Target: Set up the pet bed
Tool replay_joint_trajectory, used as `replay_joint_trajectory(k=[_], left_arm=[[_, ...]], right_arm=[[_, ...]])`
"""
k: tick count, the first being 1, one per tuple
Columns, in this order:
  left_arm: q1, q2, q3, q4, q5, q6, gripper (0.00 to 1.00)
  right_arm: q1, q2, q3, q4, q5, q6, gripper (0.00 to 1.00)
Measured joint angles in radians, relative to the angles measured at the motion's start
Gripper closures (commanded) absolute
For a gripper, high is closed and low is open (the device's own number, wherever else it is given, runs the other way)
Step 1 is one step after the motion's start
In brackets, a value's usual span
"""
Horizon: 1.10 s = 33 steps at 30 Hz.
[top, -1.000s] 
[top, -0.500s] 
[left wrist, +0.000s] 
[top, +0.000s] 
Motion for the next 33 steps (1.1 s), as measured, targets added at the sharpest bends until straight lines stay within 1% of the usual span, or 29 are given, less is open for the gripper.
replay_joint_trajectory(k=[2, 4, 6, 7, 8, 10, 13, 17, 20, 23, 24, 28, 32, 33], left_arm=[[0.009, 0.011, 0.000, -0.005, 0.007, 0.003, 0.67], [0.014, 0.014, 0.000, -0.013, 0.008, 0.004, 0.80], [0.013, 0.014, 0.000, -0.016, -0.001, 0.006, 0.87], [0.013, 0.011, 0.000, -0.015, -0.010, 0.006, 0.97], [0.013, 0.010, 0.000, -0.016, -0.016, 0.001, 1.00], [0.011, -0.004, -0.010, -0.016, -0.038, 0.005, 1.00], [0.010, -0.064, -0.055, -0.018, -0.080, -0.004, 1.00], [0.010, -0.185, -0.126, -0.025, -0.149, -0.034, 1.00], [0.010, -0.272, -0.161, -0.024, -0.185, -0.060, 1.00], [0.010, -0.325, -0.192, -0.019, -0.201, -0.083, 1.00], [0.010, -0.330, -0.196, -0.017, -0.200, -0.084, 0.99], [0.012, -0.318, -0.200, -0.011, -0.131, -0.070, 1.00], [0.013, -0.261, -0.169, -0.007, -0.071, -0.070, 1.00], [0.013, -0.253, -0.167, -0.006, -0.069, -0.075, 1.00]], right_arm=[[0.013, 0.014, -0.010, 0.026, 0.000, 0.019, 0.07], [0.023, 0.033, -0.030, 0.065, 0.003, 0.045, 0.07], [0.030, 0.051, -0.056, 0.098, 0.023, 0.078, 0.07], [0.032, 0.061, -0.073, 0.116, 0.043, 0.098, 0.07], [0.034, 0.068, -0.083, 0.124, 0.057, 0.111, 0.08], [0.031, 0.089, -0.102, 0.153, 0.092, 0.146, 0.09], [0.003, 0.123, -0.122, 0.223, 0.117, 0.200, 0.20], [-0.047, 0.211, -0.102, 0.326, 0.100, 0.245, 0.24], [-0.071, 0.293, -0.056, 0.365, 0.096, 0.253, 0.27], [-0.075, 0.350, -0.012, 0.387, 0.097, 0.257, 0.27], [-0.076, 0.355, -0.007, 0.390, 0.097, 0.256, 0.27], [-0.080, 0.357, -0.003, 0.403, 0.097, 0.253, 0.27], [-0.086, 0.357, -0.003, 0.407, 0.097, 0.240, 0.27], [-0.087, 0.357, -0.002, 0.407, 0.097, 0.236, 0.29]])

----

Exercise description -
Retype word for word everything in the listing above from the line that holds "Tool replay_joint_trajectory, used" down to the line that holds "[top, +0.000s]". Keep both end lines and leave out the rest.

Response to the exercise -
Tool replay_joint_trajectory, used as `replay_joint_trajectory(k=[_], left_arm=[[_, ...]], right_arm=[[_, ...]])`
"""
k: tick count, the first being 1, one per tuple
Columns, in this order:
  left_arm: q1, q2, q3, q4, q5, q6, gripper (0.00 to 1.00)
  right_arm: q1, q2, q3, q4, q5, q6, gripper (0.00 to 1.00)
Measured joint angles in radians, relative to the angles measured at the motion's start
Gripper closures (commanded) absolute
For a gripper, high is closed and low is open (the device's own number, wherever else it is given, runs the other way)
Step 1 is one step after the motion's start
In brackets, a value's usual span
"""
Horizon: 1.10 s = 33 steps at 30 Hz.
[top, -1.000s] 
[top, -0.500s] 
[left wrist, +0.000s] 
[top, +0.000s] 

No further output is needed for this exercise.